Additionally, the majority needlessly worries about how a health care provider might choose to collect payments from the workers’ compensation payor, even hypothesizing the court of appeal’s ruling “could be detrimental to the injured employee” because a health care provider “[might] choose not to offer medical services to injured employees” if the provider cannot rely on third parties to handle billing and collection for services. See supra p. 838. In my view, La.Rev.Stat. 23:1205(A) simply precludes the provider from assigning to a third party his rights to payments due under the workers’ com*844pensation law. The legislature reasonably chose to limit the parties who may proceed directly against the assets of the employer or its insurer for reimbursement of medical services provided. The legislature reasonably envisioned the hardship on employers and their workers’ compensation carriers if a multitude of third party claimants were able to present demands for claims and payments due under the workers’ compensation laws that were assigned to them by health care providers or others.

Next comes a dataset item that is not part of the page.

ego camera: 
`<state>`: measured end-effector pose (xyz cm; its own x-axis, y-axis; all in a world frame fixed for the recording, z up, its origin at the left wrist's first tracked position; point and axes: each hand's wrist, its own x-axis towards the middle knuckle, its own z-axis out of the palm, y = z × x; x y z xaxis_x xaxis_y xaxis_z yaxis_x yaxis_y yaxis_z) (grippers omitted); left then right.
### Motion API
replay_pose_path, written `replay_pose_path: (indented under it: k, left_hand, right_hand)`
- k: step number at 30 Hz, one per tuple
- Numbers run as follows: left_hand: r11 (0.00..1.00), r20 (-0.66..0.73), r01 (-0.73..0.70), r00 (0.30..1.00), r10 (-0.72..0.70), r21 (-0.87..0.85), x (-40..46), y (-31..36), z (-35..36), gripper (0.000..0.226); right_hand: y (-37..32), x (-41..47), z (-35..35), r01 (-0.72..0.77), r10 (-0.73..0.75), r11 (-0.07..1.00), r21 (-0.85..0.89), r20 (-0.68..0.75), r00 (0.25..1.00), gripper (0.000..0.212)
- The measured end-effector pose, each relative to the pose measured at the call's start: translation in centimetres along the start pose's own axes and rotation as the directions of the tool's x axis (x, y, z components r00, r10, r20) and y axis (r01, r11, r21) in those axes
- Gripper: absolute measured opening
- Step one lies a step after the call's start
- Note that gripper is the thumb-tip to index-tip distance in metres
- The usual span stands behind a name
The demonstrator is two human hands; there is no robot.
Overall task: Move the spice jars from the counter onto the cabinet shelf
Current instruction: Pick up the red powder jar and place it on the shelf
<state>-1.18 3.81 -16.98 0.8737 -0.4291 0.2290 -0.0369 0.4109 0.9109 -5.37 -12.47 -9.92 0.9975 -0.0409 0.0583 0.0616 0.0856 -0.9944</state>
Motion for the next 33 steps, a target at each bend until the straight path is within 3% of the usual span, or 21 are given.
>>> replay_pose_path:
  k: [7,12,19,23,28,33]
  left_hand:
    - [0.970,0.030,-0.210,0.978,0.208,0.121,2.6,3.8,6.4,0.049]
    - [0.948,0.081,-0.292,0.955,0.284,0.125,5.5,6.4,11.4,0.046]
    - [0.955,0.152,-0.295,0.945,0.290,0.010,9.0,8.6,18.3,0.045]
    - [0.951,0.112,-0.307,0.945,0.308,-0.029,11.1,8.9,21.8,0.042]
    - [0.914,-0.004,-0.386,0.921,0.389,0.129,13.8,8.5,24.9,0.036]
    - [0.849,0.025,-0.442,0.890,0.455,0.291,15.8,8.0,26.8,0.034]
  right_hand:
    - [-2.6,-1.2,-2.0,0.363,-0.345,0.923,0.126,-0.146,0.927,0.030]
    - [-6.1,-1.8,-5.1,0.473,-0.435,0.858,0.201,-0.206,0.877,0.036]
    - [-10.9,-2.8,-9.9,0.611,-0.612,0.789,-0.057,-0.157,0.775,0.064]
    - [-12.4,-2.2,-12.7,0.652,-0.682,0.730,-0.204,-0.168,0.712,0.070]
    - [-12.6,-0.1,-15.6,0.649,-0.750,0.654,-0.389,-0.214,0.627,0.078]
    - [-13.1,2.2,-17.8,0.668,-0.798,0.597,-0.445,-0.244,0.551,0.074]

| .^Accordingly, I dissent from the majority’s holding that La.Rev.Stat. 23:1205(A) does not govern the assignability of claims belonging to or payments due a health care provider. In my view, the statute clearly precludes the assignment of any claim or payment due under the workers’ compensation laws, including those of a health care provider against the employer or the workers’ compensation carrier.

I further dissent from the majority’s apparent holdings that the 2010 agreement was a novation of the 2007 agreement under La. Civ.Code art. 1881 and that Rebel Distributors was a health care provider within the meaning of La.Rev.Stat. 23:1021(6) because it was an “agent” of the physician/clinic under the law of mandate. In my view, the majority’s holdings, if that is what they are, amount to dicta in light of the majority’s remand order. At any rate, I would not remand the ease to the court of appeal, but would instead affirm that court’s judgment in its entirety, including its findings that the 2010 agreement did not novate the 2007 agreement and, in fact, could not have done so given that Rebel Distributors had no right of action against the employer and the workers’ compensation carrier under the 2007 agreement.